Can nonstandard analysis give a uniform probability distribution over the integers?

There exists no uniform probability distribution over the non-negative integers. This is because we would need to have $p(i)=q$ for all $i$, for some real number $0\le q\le 1$. But normalisation requires $$\sum_{i=1}^\infty q = 1,\tag{*} $$ and there exists no real number $q$ with this property, since the sum diverges for $q\ne 0$.

However, there are various formulations of non-standard analysis that extend the real numbers to include infinitesimals. These include the hyperreal numbers, the surreal numbers, and I believe others.

Does there exist such a system in which equation $(*)$ can be satisfied by an infinitesimal $q$? If so, does it allow uniform probability distributions to be defined on infinite supports, such as the integers, reals etc.?

Nonstandard analysis can give you a uniform distribution on the set $$\{-n, -n+1, -n+2,\ldots, n-2, n-1, n\}, $$ where $n$ is an infinitely large integer.

It cannot give you a uniform distribution on the set of finite integers, because that is an external set.

Internal and external sets are defined in a way that satisfies the "transfer principle," which states that every sentence in a certain language that is true of the real numbers and of functions and sets of real numbers, remains true if all quantifiers over infinite sets $A$ of real number, such as $\forall x\in A$ or $\exists x\in A,$ are replaced by quantifiers over the nonstandard counterparts of those sets, and quantifiers over sets of reals, saying something is true of all such sets or some such sets, are replaced by quantifiers over all internal sets saying for all internal sets or for some internal sets, and quantifiers over all functions likewise are over all internal functions.

Thus for every one-to-one function from $\{1,2,3,\ldots,n\}$ to $\{1,2,3,\ldots,n,n+1,n+2,n+3\},$ there are exactly three elements not in its image, and that is true of standard positive integers $n;$ hence true of nonstandard positive integers $n$ if one specifies that the function $f$ must be internal. And every nonempty set of reals that has an upper bound has a least upper bound, so every nonempty internal set of nonstandard reals that has an upper bound has a least upper bound. It follows that the set of finite numbers is external. Likewise the set of finite integers, being a set of integers with an integer upper bound, is external, since every internal set of integers that has an integer upper bound has a largest member.

As Michael Hardy observed, it is possible to define a uniform probability distribution over sets of the form $\{0,1,\ldots,n−2,n−1,n\}$ or $\{−n,−n+1,−n+2,\ldots,n−2,n−1,n\}$, where $n$ is an infinitely large natural number. These probability distributions provide good nonstandard models for a fair lottery over $\mathbb{N}$ and over $\mathbb{Z}$, respectively.

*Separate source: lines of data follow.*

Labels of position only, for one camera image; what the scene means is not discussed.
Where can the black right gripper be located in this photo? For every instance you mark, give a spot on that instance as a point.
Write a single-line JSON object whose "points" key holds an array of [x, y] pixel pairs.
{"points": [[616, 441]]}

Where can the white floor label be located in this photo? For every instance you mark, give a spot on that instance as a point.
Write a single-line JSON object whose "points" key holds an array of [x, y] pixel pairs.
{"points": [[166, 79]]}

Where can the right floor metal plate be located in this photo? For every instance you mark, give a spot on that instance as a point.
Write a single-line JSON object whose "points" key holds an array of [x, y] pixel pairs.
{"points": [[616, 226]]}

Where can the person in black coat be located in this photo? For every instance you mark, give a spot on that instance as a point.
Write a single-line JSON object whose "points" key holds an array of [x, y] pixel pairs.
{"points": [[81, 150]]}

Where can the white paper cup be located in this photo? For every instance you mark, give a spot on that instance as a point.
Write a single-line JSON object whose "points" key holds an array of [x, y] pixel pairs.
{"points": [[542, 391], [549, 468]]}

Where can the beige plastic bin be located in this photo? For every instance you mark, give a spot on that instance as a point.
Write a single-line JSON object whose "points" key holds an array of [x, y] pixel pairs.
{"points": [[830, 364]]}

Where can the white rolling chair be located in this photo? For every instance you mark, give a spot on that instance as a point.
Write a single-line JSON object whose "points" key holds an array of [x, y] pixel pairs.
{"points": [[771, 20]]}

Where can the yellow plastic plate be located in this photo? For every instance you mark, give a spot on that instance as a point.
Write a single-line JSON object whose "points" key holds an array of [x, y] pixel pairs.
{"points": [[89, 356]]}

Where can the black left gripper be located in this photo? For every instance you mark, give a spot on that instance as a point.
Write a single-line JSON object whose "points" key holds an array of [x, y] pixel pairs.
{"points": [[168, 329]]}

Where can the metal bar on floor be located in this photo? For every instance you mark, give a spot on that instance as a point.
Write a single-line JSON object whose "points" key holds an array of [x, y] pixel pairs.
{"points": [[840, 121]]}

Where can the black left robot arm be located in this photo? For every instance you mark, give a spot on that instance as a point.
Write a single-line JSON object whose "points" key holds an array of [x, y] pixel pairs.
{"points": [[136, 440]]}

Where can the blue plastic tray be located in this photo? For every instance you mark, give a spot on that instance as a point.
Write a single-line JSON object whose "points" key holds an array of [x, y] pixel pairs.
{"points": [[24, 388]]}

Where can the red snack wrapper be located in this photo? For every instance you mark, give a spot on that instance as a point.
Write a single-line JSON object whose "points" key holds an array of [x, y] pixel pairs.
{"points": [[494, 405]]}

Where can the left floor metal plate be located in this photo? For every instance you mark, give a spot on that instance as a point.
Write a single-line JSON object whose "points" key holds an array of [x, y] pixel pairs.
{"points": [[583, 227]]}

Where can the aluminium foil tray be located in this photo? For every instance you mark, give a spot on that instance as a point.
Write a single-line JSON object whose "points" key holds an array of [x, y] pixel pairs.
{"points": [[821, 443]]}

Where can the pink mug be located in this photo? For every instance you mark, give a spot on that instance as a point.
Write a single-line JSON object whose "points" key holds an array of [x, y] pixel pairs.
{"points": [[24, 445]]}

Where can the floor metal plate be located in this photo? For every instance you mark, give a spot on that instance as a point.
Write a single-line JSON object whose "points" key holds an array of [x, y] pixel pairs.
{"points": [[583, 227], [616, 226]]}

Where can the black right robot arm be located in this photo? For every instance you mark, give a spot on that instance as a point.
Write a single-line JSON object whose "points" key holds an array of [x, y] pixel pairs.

Similarly, it is possible to define a uniform probability distribution on the set $\left\{-n, -n+\frac{1}{n}, -n+\frac{2}{n}, \ldots,n-\frac{2}{n}, n-\frac{1}{n}, n\right\}$: if $n$ is an infinitely large natural number, this is a nonstandard model of a fair lottery over $\mathbb{Q}$.

If you want to define a similar probability distribution on $\mathbb{R}$, you need to develop some nonstandard measure theory. You might want to take a look at the papers "On the nonstandard representation of measures" by Henson (http://dx.doi.org/10.1090/S0002-9947-1972-0315082-2), "Non-Archimedean Probability" by Benci, Horsten & Wenmackers (https://philpapers.org/rec/BENNP-2), "Elementary numerosity and measures" by Benci, Bottazzi & Di Nasso (http://logicandanalysis.org/index.php/jla/article/view/212/93), and "Some applications of numerosities in measure theory", also by Benci, Bottazzi & Di Nasso (http://www.ems-ph.org/journals/show_abstract.php?issn=1120-6330&vol=26&iss=1&rank=3), where these and similar examples are thoroughly discussed.

No, this cannot be done, as Countable Additivity fails for the hyper-reals. This can be easily shown.

Suppose that e>0 is a hyper-real number such that the countably infinite sum:

e + e + ... = 1

Note that e must therefore be an infinitesimal (since any appreciable e would give us a non-finite sum). Now, if we were assume this Countable sum is well-defined, then we should be able to multiply both sides by 2:

2 * (e + e + ...) = 2

Distributing the 2, we get:

2e + 2e + ... = 2

Since 2e = (e + e), this can be expanded as:

(e + e) + (e + e) + ... = 2

By associativity, we can remove the parentheses:

e + e + e + ... = 2

But from first our assumption, the lefthand side of the equation equal 1, yielding the contradiction:

1 = 2

The reason this fails is that a Countably Infinite sum of positive infinitesimals is undefined in *R. Finite Addivity is defined, as well as Hyper-finite Additivity (the sum of hyper-reals, enumerated from 1 to any unlimited hyper-natural number h). But a Countably Infinite sum falls through the cracks.